Yemeklerimizi yedikten sonra alya ve irem ayağa kalkıp "biz biraz gezeceğiz" deyip giderlerken Emir "ormanda gezecek bir yer var sanki" dedi. İrem sinirle bir şey demek üzereyken araya girip "hadi yarış yapalım" dedim ayağa kalkıp. Alya "aynen" dedi bana katılarak. O da kavga çıkmasını istemiyordu. Emirin arkadaşı doruk ayağa kalktığında diğerlerde kalktı.

Emir'in Ateşe bakıp sonrada göz devirdiğini gördüm. Bu ikisininde düşmanlık yapası tuttu. Göz devirip irem ve alyanın yanına gittim. "Şu uzaktaki uçurumu görüyor musunuz?" Diye sordum onlara bakıp. Herkes hanıma gelip gözlerini kısıp bakmaya çalıştılar. Benim gözlerim onlardan daha iyiydi diye kolaylıkla görmüştüm ama onlar biraz zorlanıyordu. "Oraya ilk giden kazanır" dedim. Ürem hızla eşyalarını masanın üstüne bırakıp geldiğinde saymaya başladım. "Bir,iki ve üç" deyip hızla koşmaya başladık. Tabi ben önde arkamda Ateş ve onun hemen yanında Emir vardı. İrem,alya ve doruk birlikte koşuyorlardı.

Emir ve doruk kurta dönüştüklerinde Emir ateşin önüne geçti ve dorukta ateşin yanındaydı. Ben ve Ateş aynı anda zıplayıp baya uzağa gittiğimizde onlar arkamızda kalmıştı. Gülümseyip hızla gitmeye devam ettim. Ben,Ateş ve Emir  önce gelip uçurumda diğerlerini bekledik. İrem ve alyanın bilerek yavaş geldiğini gördüğümde gülümsedim.

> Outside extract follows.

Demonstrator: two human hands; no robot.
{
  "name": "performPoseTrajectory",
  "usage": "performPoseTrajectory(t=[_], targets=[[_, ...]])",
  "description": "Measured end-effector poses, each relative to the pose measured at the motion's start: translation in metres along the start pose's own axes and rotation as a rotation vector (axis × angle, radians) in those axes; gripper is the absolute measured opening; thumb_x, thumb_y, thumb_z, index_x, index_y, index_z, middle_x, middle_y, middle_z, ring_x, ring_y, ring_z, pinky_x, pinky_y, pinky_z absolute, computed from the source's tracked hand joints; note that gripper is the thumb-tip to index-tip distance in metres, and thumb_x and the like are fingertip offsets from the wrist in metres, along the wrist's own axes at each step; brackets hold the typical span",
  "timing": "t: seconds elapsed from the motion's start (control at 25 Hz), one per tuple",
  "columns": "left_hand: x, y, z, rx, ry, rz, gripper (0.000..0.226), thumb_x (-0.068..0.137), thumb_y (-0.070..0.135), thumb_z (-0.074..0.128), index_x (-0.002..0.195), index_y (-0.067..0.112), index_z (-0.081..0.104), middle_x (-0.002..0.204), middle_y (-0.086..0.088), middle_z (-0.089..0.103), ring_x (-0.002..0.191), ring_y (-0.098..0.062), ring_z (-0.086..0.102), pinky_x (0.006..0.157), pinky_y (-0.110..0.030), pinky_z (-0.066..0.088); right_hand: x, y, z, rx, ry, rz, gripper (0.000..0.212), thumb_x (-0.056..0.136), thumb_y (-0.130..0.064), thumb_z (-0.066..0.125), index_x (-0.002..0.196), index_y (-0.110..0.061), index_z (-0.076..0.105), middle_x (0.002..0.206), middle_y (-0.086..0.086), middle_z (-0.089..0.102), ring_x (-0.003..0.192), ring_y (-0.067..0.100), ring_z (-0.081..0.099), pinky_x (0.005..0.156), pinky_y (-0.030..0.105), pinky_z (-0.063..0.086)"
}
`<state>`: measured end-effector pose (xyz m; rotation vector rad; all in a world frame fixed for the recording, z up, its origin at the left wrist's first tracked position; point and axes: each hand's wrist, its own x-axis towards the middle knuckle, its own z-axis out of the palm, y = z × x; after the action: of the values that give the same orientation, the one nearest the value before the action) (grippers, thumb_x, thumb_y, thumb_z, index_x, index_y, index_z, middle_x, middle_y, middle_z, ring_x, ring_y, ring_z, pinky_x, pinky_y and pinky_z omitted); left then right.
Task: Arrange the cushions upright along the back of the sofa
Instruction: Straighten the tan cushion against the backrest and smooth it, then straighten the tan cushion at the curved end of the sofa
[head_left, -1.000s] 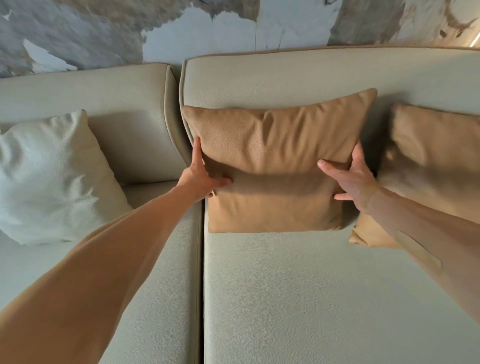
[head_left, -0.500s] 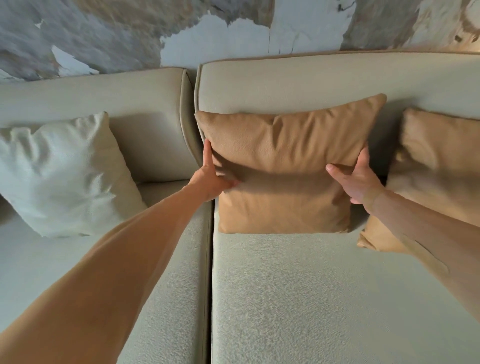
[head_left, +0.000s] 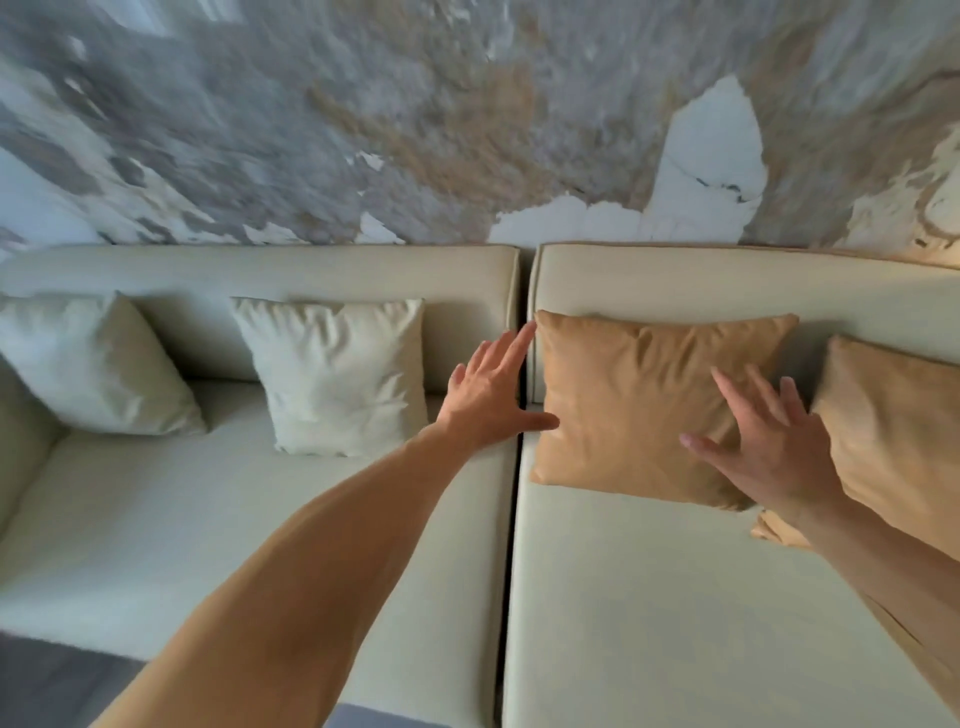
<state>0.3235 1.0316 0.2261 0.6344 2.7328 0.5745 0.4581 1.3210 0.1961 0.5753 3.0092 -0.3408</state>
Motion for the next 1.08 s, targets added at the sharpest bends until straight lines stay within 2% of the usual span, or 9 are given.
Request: performPoseTrajectory(t=[0.2, 0.44, 0.68, 0.92, 1.08], targets=[[-0.071, 0.016, -0.053, 0.100, 0.036, 0.022, 0.119, 0.067, 0.070, 0.070, 0.150, 0.048, -0.013, 0.164, 0.008, -0.011, 0.150, -0.022, -0.014, 0.120, -0.055, -0.002, -0.061, -0.037, -0.067, -0.015, 0.029, -0.038, 0.089, 0.077, -0.082, 0.037, 0.152, -0.042, 0.014, 0.163, 0.002, 0.013, 0.149, 0.034, 0.005, 0.112, 0.060, 0.019], [-0.119, 0.049, -0.066, 0.103, 0.162, 0.027, 0.118, 0.066, 0.076, 0.064, 0.149, 0.049, -0.014, 0.164, 0.007, -0.011, 0.150, -0.024, -0.013, 0.119, -0.057, -0.004, -0.099, -0.033, -0.123, 0.022, 0.062, -0.021, 0.088, 0.078, -0.079, 0.042, 0.152, -0.045, 0.010, 0.165, -0.004, 0.002, 0.150, 0.031, -0.002, 0.116, 0.059, 0.011], [-0.151, 0.114, -0.050, 0.102, 0.289, 0.006, 0.119, 0.064, 0.079, 0.063, 0.150, 0.047, -0.013, 0.164, 0.008, -0.012, 0.151, -0.023, -0.013, 0.119, -0.058, -0.002, -0.128, 0.048, -0.167, -0.063, 0.090, -0.062, 0.087, 0.079, -0.080, 0.035, 0.151, -0.045, 0.000, 0.165, -0.004, -0.004, 0.150, 0.030, -0.007, 0.115, 0.061, 0.011], [-0.178, 0.201, -0.018, 0.091, 0.316, -0.013, 0.119, 0.065, 0.077, 0.064, 0.149, 0.048, -0.014, 0.164, 0.006, -0.011, 0.151, -0.022, -0.012, 0.118, -0.059, 0.000, -0.157, 0.139, -0.202, -0.080, 0.119, -0.083, 0.086, 0.081, -0.079, 0.037, 0.151, -0.045, -0.001, 0.165, -0.003, -0.005, 0.151, 0.031, -0.006, 0.116, 0.061, 0.009], [-0.181, 0.254, 0.002, 0.072, 0.301, 0.030, 0.117, 0.065, 0.080, 0.061, 0.148, 0.049, -0.015, 0.164, 0.008, -0.008, 0.151, -0.020, -0.011, 0.118, -0.060, 0.001, -0.178, 0.191, -0.223, -0.071, 0.143, -0.033, 0.087, 0.080, -0.078, 0.039, 0.152, -0.044, 0.002, 0.165, -0.002, 0.000, 0.151, 0.031, -0.003, 0.116, 0.061, 0.009]])
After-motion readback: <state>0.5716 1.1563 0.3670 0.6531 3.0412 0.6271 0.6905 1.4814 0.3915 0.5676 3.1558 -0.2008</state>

Emir yanıma gelip kolunu omuzuma atınca Ateş sinirle "Çek lan o kolunu" dediğinde Emir sırıtıp "niye çekeyim?" Dedi. "Öyle istiyorum diye" dediğinde Emir'in kolundan çıktım ve "kapatın çenenizi" dedim bıkınlıkla. Emir ve Ateş bir birine sinirle bakarken birden duyduğum sesle ve kokuyla Ateşe baktım. Endişeyle bana bakıyordu. Herkes endişeyle birbirine bakarken onları arkama aldım ve bize doğru gelen orduya baktım.
...

Okuduğunuz için çok teşekkürler. Oy ve yorum yapmayı unutmayın. Düşüncelerinizi merak ediyorum :)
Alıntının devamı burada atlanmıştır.